● **WHAT IS REQUIRED**: Copy out exactly the lines spanning the line with "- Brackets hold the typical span" to the line with "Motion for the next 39", inclusive, from the data underneath, with no pictures.

· · · · ·

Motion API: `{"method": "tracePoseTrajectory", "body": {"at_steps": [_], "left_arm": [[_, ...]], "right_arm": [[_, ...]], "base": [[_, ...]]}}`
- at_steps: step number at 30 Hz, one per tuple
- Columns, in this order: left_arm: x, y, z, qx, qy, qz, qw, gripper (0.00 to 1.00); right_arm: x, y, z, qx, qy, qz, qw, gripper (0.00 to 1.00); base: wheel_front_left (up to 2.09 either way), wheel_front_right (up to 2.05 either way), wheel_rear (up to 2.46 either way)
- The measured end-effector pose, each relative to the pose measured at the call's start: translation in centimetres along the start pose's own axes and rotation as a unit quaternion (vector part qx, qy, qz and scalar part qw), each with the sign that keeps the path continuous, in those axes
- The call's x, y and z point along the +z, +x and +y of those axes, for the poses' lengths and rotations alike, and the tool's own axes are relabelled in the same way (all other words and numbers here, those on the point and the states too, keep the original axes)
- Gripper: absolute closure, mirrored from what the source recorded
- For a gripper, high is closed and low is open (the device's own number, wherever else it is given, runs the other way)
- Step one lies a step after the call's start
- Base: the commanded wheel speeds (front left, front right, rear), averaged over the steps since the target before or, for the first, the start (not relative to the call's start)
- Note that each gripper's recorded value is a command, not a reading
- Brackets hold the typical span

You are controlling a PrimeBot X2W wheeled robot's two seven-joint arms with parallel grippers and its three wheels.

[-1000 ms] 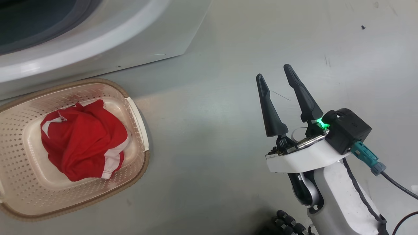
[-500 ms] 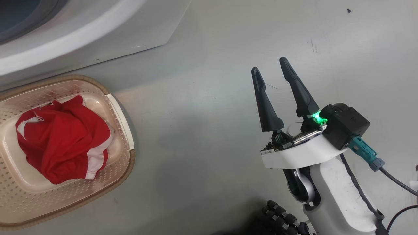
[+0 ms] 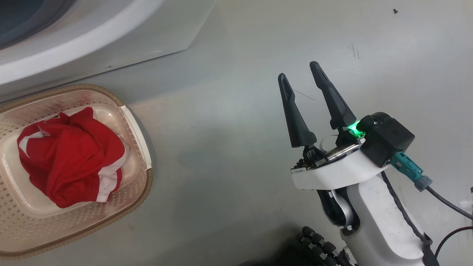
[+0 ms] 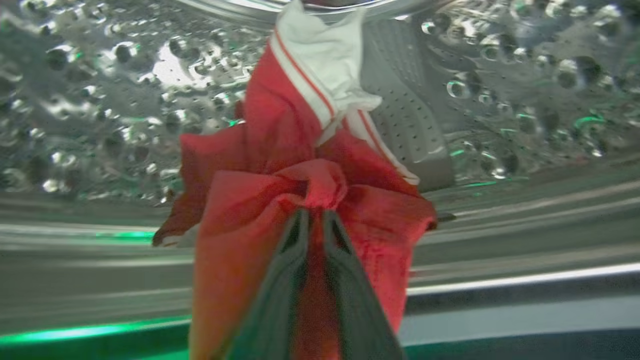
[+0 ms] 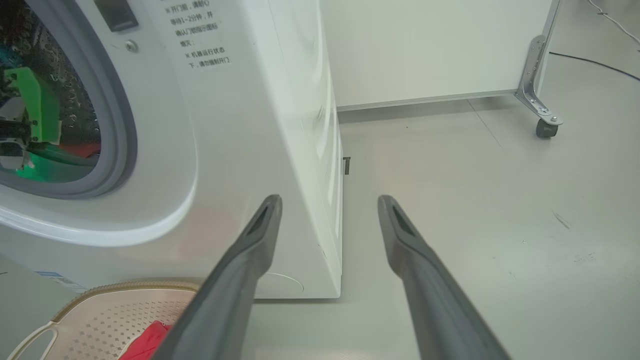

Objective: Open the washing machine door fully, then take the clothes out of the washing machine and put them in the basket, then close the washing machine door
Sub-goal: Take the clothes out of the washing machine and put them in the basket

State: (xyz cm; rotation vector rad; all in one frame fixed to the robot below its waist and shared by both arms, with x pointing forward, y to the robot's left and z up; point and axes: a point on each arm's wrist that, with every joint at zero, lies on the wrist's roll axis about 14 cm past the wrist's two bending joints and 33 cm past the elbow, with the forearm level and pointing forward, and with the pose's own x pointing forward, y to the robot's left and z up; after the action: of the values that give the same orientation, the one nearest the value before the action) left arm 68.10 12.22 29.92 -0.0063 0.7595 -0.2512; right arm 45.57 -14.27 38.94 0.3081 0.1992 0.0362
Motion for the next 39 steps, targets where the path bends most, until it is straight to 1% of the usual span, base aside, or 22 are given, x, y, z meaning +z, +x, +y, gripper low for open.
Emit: {"method": "tracePoseTrajectory", "body": {"at_steps": [9, 14, 20, 27, 34, 39], "left_arm": [[1.0, -0.1, -0.1, 0.001, 0.003, -0.003, 1.000, 1.00], [2.6, -0.4, -0.7, -0.004, 0.012, -0.036, 0.999, 1.00], [4.2, -1.0, -2.4, -0.021, 0.006, -0.079, 0.997, 1.00], [6.3, -2.5, -4.3, -0.037, -0.006, -0.147, 0.988, 1.00], [5.5, -4.3, -5.7, -0.043, -0.019, -0.186, 0.981, 1.00], [6.0, -6.4, -6.4, -0.045, -0.028, -0.230, 0.972, 1.00]], "right_arm": [[0.3, 0.3, 0.1, 0.001, -0.003, -0.004, 1.000, 0.00], [0.5, 0.6, 0.2, 0.003, -0.004, -0.008, 1.000, 0.00], [0.8, 0.7, 0.3, 0.007, -0.004, -0.012, 1.000, 0.00], [1.2, 0.7, 0.6, 0.010, -0.011, -0.018, 1.000, 0.00], [2.0, 0.7, 0.9, 0.015, -0.028, -0.028, 0.999, 0.00], [2.5, 0.6, 1.1, 0.018, -0.035, -0.035, 0.999, 0.00]], "base": [[0.00, 0.00, 0.00], [0.00, 0.00, 0.00], [0.00, 0.00, 0.00], [0.00, 0.00, 0.00], [0.00, 0.00, 0.00], [0.00, 0.00, 0.00]]}}
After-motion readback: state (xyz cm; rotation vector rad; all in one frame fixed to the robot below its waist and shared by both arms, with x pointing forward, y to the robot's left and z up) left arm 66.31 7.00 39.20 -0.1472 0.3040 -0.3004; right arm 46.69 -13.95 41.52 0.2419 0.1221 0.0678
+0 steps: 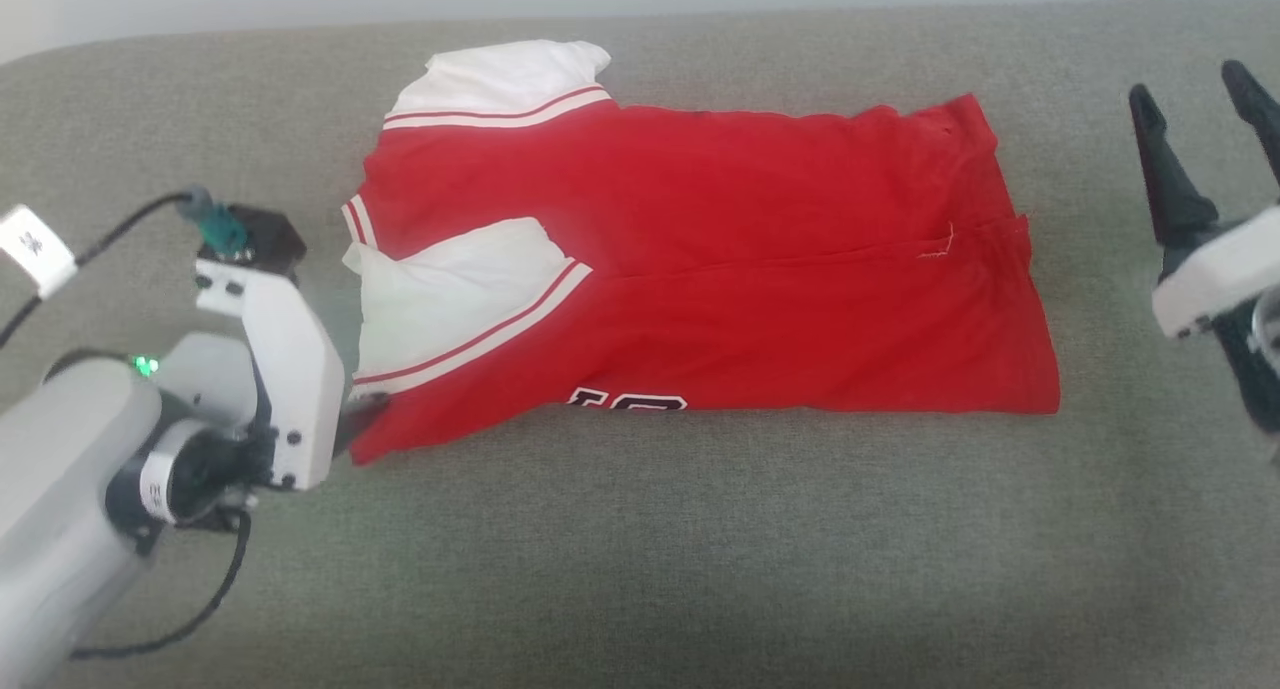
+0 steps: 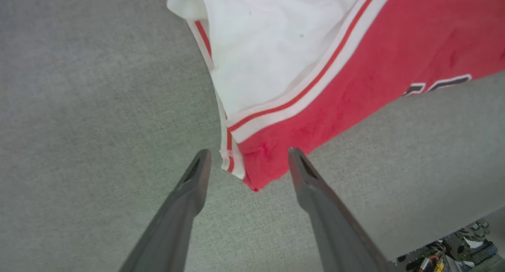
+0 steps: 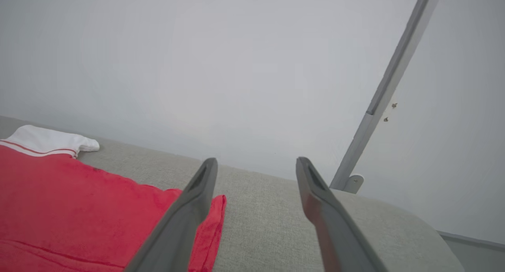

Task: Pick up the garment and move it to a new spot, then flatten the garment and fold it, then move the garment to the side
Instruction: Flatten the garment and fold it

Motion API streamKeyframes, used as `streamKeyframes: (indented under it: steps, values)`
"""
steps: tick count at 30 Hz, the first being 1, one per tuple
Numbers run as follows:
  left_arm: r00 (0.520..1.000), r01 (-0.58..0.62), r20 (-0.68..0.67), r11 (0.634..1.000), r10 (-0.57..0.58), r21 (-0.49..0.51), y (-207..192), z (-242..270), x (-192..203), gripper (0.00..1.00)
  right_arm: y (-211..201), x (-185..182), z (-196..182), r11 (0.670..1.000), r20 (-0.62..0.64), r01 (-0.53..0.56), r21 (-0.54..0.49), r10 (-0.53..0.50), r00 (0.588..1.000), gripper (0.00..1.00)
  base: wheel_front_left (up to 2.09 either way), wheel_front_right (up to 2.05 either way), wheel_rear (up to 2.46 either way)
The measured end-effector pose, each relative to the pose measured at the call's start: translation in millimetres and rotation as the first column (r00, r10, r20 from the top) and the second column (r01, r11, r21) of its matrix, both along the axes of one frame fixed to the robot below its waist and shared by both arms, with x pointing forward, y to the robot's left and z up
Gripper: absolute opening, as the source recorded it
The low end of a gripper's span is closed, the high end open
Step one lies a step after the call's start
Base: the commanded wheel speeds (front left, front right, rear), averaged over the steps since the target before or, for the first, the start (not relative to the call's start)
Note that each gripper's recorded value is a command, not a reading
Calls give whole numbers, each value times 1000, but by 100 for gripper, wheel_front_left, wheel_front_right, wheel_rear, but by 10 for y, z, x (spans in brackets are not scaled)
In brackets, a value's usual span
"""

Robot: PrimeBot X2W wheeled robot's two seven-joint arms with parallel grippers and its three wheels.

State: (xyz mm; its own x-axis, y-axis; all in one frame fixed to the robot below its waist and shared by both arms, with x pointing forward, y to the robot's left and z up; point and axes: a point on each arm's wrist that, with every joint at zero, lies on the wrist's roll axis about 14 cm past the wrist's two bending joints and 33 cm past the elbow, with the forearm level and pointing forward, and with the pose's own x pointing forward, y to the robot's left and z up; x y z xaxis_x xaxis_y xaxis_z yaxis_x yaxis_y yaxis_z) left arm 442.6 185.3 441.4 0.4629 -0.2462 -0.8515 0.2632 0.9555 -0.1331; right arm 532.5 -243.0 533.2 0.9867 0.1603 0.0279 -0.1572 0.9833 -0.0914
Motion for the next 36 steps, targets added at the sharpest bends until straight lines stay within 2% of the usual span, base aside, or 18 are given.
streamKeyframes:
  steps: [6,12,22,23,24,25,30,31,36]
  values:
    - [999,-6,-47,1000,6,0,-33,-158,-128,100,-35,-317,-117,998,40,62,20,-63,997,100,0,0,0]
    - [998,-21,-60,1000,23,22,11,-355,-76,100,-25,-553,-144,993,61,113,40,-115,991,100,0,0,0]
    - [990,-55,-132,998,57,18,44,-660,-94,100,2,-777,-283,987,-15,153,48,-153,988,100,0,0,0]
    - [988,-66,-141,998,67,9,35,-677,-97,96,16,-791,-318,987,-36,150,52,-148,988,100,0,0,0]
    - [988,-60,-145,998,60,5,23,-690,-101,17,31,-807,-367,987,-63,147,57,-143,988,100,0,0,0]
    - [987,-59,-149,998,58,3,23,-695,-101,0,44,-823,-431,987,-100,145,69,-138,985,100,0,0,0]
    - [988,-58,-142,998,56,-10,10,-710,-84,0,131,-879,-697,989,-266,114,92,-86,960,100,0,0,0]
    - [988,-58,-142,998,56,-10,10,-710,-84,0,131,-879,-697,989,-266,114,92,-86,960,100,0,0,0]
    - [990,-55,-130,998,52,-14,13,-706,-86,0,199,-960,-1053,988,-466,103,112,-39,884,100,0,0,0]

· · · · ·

● **TASK RESULT**:
- Brackets hold the typical span

You are controlling a PrimeBot X2W wheeled robot's two seven-joint arms with parallel grippers and its three wheels.

[-1000 ms] 
[-500 ms] 
[+0 ms] 
[+0 ms] 
[+0 ms] 

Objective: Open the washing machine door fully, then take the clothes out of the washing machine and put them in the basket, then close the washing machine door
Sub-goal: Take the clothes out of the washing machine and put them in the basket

State: (xyz cm; rotation vector rad; all in one frame fixed to the robot below its waist and shared by both arms, with x pointing forward, y to the robot's left and z up; point and axes: a point on each arm's wrist that, with every joint at zero, lies on the wrist's roll axis about 14 cm past the wrist's two bending joints and 33 cm past the elbow, with the forearm level and pointing forward, and with the pose's own x pointing forward, y to the robot's left and z up; after the action: of the values that give the same orientation, the one nearest the value before the action) left arm 68.10 12.22 29.92 -0.0063 0.7595 -0.2512; right arm 45.57 -14.27 38.94 0.3081 0.1992 0.0362
Motion for the next 39 steps, targets where the path bends most, until it is straight to 1% of the usual span, base aside, or 22 are given, x, y, z meaning +z, +x, +y, gripper low for open.

This exercise has now been finished.